Genuinely quite disturbed by some things I'm reading here. I thought we were in an era of more 'enlightened' thinking?
"Sharing the workload" at V1 minus 5 is a furphy. Action must be taken immediately, and that should be done by the captain.
I have possibly misunderstood, however, with the captain handling the T/O, and close to V1, if he/she heard a bang and felt a swing, what would he/she do?
Would they 'assume' an engine failure and simply stop?
Would they wait for the co to call 'eng fail' and only
then call stop,
Or would they look inside (at high speed and possibly assymetric) and make their own decision?
Isn't it just quicker for the NHP (Who's primary job is to monitor the engines!) simply to call 'stop', or 'tyre failure'?? If your 'co' can't read the eng instruments, he/she is in the wrong job!
Bizzare!
I'm also disturbed by attitudes such as:
why would anybody in their right mind entrust an aircraft and it's occupants to a very junior (maybe less than 1000hr) FO when there is a multi-thousand hour captain sitting beside him?
So what are you going to do if the FO is handling, and the eng failure occurs
at V1??
Is the "
multi-thousand hour captain" going to have to take control to continue the T/O, rather than "
entrust an aircraft and it's occupants to a very junior (maybe less than 1000hr) FO?

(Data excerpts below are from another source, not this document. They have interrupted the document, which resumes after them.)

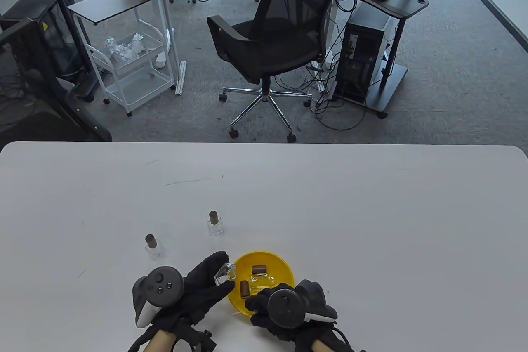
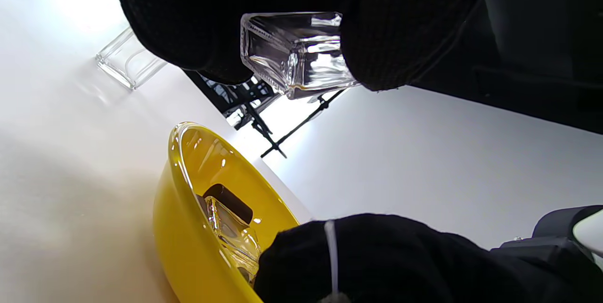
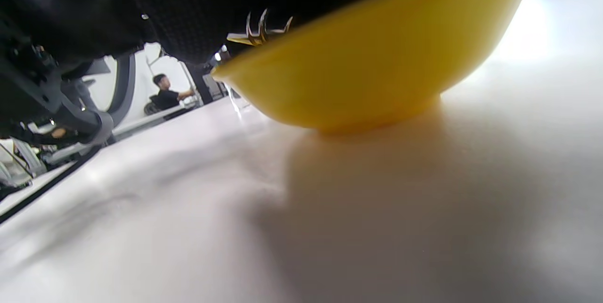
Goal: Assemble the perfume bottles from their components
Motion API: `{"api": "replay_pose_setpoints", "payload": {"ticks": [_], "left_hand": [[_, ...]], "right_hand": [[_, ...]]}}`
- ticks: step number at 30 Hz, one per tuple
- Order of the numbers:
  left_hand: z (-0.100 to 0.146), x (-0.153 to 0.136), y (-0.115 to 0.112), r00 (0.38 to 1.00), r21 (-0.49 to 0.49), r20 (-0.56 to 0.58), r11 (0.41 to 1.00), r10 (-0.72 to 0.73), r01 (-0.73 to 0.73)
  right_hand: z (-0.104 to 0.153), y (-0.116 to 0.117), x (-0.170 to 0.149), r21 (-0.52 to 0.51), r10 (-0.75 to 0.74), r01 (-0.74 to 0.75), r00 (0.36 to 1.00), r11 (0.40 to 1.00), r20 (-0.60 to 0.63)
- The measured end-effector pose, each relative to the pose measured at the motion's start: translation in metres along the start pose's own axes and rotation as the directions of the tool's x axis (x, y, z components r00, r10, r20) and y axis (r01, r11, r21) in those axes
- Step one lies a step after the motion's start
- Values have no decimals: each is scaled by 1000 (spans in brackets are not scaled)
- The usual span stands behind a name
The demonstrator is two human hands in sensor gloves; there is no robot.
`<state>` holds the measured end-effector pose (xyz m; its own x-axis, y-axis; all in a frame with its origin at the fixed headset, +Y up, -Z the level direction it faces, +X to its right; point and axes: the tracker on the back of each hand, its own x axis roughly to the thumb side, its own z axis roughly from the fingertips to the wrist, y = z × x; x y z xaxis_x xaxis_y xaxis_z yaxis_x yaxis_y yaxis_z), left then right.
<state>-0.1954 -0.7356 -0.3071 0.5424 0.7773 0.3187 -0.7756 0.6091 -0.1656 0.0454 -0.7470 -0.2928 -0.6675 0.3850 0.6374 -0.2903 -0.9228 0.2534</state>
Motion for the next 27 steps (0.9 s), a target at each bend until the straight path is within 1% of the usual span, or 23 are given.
{"api": "replay_pose_setpoints", "payload": {"ticks": [2, 5, 13, 16, 22, 27], "left_hand": [[0, 0, -1, 1000, -7, 3, 1000, -2, 2], [0, 1, -3, 1000, -23, 7, 1000, 1, -1], [-1, 3, -13, 1000, -63, 9, 998, 9, -8], [-1, 5, -17, 1000, -67, 12, 998, 4, -3], [-1, 9, -20, 999, -63, 28, 998, -18, 20], [-1, 11, -22, 999, -64, 40, 998, -26, 28]], "right_hand": [[3, -6, -1, -40, -36, 36, 999, 999, -3], [8, -15, -4, -100, -51, 49, 998, 994, -19], [23, -34, -17, -257, -30, 4, 995, 966, -96], [28, -38, -19, -311, 13, -50, 993, 949, -118], [31, -40, -12, -366, 120, -157, 985, 917, -124], [32, -39, -8, -378, 179, -215, 975, 900, -128]]}}
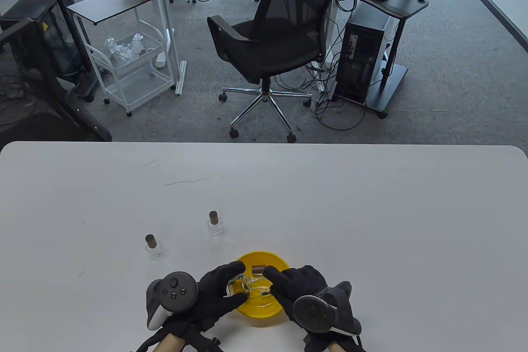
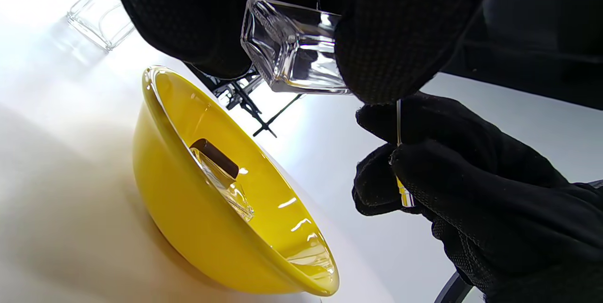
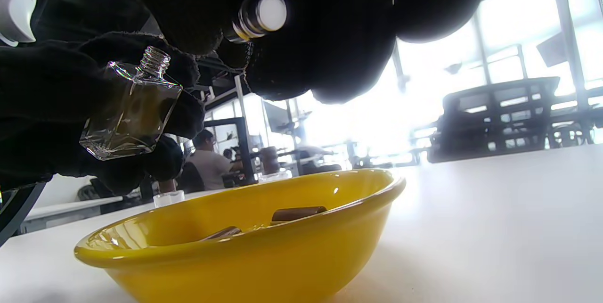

IMHO the most dangerous situations occur when one pilot (usually the captain) is trying to do everything, leaving the other (usually the copilot) doing nothing!
As far as F/Os not even being allowed to taxi!! On a/c with 2 tillers, that's just staggering!
I'm extremely happy with the way my employer chooses to operate a/c. To change, would seem to me like a massively retrograde step, and a total failure of either recruitment or training !
Edited to add: For an old git like me, and much as I would like to think it, in my opinion 'experience' does not equate to 'ability'! In fact sometimes quite the opposite! In any event, many airlines promote on 'seniority' and neither experience
nor ability!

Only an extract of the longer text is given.